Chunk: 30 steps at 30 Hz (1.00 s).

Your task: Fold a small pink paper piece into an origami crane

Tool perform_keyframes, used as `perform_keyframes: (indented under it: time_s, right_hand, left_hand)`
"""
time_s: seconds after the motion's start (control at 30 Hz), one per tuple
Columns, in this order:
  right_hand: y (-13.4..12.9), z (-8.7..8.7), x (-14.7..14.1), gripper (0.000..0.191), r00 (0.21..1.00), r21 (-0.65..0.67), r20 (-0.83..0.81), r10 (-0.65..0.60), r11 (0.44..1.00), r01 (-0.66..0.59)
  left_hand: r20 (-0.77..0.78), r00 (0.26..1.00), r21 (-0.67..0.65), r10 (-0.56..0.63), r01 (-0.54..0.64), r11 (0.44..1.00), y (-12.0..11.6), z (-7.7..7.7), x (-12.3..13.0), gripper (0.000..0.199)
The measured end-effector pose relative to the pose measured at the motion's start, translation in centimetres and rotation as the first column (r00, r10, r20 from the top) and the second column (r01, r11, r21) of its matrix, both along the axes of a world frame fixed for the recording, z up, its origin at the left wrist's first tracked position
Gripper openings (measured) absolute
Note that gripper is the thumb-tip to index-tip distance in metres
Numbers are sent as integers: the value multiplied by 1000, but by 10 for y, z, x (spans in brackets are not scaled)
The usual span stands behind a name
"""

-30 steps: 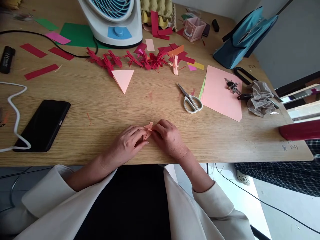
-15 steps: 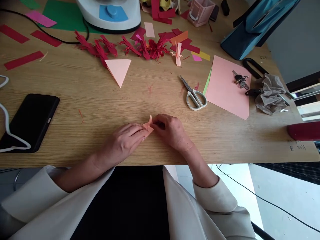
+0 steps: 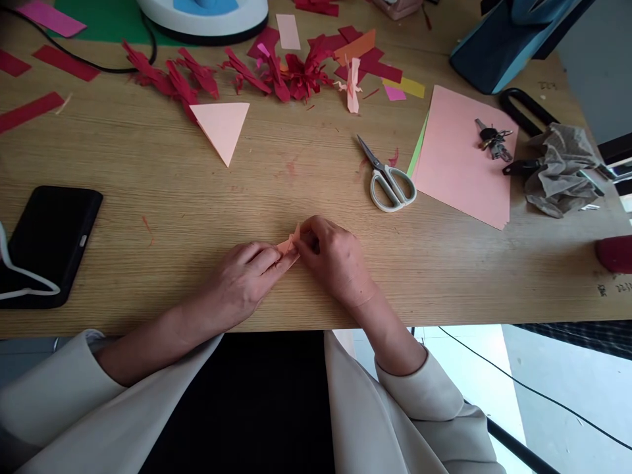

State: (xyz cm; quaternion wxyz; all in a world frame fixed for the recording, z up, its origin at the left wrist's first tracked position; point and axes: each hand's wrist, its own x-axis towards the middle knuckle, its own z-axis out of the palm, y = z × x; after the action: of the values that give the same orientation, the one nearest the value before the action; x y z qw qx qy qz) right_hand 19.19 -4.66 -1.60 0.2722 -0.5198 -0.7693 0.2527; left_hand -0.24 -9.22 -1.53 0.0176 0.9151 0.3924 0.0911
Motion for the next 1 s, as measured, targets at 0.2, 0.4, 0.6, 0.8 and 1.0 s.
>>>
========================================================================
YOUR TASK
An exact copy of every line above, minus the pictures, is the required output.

SOLUTION TO THIS PROBLEM
Chunk: 30 steps at 30 Hz (1.00 s).

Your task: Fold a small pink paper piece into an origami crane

Tool perform_keyframes, used as `perform_keyframes: (indented under it: time_s, right_hand, left_hand)`
"""
time_s: seconds after the motion's start (control at 30 Hz), one per tuple
Columns, in this order:
  right_hand: y (-13.4..12.9), z (-8.7..8.7), x (-14.7..14.1), gripper (0.000..0.191), r00 (0.21..1.00), r21 (-0.65..0.67), r20 (-0.83..0.81), r10 (-0.65..0.60), r11 (0.44..1.00), r01 (-0.66..0.59)
  left_hand: r20 (-0.77..0.78), r00 (0.26..1.00), r21 (-0.67..0.65), r10 (-0.56..0.63), r01 (-0.54..0.64), r11 (0.44..1.00), y (-12.0..11.6), z (-7.7..7.7), x (-12.3..13.0), gripper (0.000..0.199)
The measured end-effector pose relative to the pose measured at the motion's start, translation in centimetres and rotation as the first column (r00, r10, r20 from the top) and the second column (r01, r11, r21) of its matrix, both along the axes of a world frame fixed for the recording, z up, its origin at the left wrist's first tracked position
Gripper openings (measured) absolute
Note that gripper is the thumb-tip to index-tip distance in metres
Numbers are sent as integers: the value multiplied by 1000, but by 10 for y, z, x (spans in brackets are not scaled)
The usual span stands behind a name
"""

-30 steps: 
-15 steps: 
+0 steps: 

State: (xyz cm; quaternion wxyz; all in a world frame fixed for the recording, z up, its origin at the left wrist's first tracked position; point and axes: each hand's wrist, its own x-axis towards the middle knuckle, its own z-axis out of the palm, y = z × x; after the action: of the values that give the same orientation, the one nearest the value before the action; x y z qw qx qy qz) right_hand 19.19 -4.66 -1.60 0.2722 -0.5198 -0.7693 0.2527; left_hand -0.24 -9.22 -1.53 0.0176 0.9151 0.3924 0.0911
Motion for the next 1 s, as measured, targets at 0.2, 0.4, 0.6, 0.8 and 1.0 s.
>>>

The full output has already been given.